Whenever you see a cartoon of a sorcerer or a wizard, what is his main accessory? A book. Where do the wicked witches of fairy tales find the recipes for their magic potions? In books. How do Harry Potter and his classmates at Hogwarts Academy study spells and incantations? With books. What very old medium is reportedly dying out in our brave new digital age, perhaps taking our longstanding ideals of knowledge, secrecy, and mystery with it? The book.
The printed word underlies the western world’s fascination with specialized or taboo learning known only to an initiated few. While the rise of publishing was integral to the intellectual expansions of the Renaissance, books also facilitated the spread of alchemy, astrology, demonology, and other now discredited arts. From the Latin for “covered” or “hidden,” the Occult was an inevitable byproduct of a literate, print-based culture: the leading figures of the Nineteenth Century Occult revival, among them Eliphas Levi, J.K. Huysmans, and Aleister Crowley, were bibliophiles as much as anything else – men who treasured rare or forbidden volumes and the writings therein. Writers including the great English ghost story author M.R. James (1862-1936) and the celebrated H.P. Lovecraft (1890-1937) based many of their wonderfully creepy tales around arcane documents and cryptic manuscripts which ultimately revealed some monstrous truth. While the Industrial Revolution gained steam and Darwin, Marx, and Freud were disabusing society of its most cherished illusions, Occultists were stubbornly insisting that rationalism could never provide all the answers; they held on to the ancient wisdom they had discovered in their books.

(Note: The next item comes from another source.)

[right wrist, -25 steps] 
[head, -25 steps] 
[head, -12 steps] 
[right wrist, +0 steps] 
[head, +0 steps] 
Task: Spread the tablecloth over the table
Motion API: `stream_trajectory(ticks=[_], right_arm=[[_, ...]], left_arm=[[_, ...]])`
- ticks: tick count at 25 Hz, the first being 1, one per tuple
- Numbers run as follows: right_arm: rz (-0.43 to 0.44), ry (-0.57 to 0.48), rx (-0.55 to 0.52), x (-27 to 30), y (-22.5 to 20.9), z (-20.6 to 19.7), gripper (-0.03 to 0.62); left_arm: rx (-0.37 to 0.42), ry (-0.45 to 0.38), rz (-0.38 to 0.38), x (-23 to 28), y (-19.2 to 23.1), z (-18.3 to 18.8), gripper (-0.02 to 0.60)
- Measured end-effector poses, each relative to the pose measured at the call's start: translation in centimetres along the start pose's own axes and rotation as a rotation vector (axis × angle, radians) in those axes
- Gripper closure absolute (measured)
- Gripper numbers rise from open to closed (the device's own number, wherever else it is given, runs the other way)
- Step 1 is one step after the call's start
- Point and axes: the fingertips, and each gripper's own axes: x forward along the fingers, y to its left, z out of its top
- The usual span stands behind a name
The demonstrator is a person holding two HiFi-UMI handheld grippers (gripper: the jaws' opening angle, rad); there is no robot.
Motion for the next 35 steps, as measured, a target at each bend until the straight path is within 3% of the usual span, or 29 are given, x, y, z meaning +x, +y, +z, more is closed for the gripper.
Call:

Decades later, a second Occult revival arose in the 1960s and 70s, and again, books were at the centre of the movement. By then, of course, film, television, and sound recordings were there to augment the Occult’s popularity, and books themselves were mass-marketed products distributed cheaply everywhere. It was through books, however, that old superstitions and speculations regained their currency in the modern era. There were blockbuster novels including Ira Levin’s Rosemary’s Baby, William Peter Blatty’s The Exorcist, Tom Tyron’s The Other, Anne Rice’s Interview With the Vampire, and the earliest publications of Stephen King. There were bestselling nonfiction titles like Chariots of the Gods, The Bermuda Triangle, Helter Skelter, The Amityville Horror, The Teachings of Don Juan, Sybil, Jane Roberts’ Seth series, and Anton LaVey’s The Satanic Bible. There were full-time writers on paranormal topics: D. Scott Rogo, Ivan Sanderson, John Keel, and Martin Ebon. Of course, much of the material was credulous nonsense riding the counterculture’s commercial wave. Some of the books – notably Chariots of the Gods, The Amityville Horror, and Sybil – have been exposed as deliberate or accidental frauds, and Anton LaVey and the Bermuda Triangle have been debunked as well. But there remains something ineffably haunting about the Occult boom, even at its trashiest. Being conveyed through books gave it a substance it would never have today.
Like all book stores, Occult shops have been in decline for years and many have already closed, yet I remember many happy hours browsing in Ottawa’s Sunnyside and Vancouver’s Banyen outlets, the emporiums redolent with the smell of exotic incense, their shelves crowded with works on witchcraft, divination, and alternate religions, on display alongside deluxe sets of Tarot cards, astrological calendars, and I-Ching stones. Still today, a hole-in-the-wall used book store can be a portal into a lost universe, where, stacked away in dimly lit corners, piles of yellowing paperbacks beckon the reader into strange dimensions where psychic phenomena, poltergeists, the Sasquatch, the Mothman, and Atlantis unquestionably exist. The back matter of my 1974 edition of The Exorcist has a mail-in coupon (a mail-in coupon!) headed OTHER WORLDS – OTHER REALITIES, selling $1.25 copies of Power Through Witchcraft, Gods From Outer Space, and Limbo of the Lost. They were all books. It was a great and terrible time to be alive. I wonder if wizards, sorcerers, and the Occult can still hold the same sway over our imaginations today as they did forty or four hundred years ago, when the beliefs they represent are no longer hidden in the shadowy recesses of the printed page, but exposed in the twenty-four-hour glare of the internet. I hope so; I fear not. Sic transit gloria Diabolus.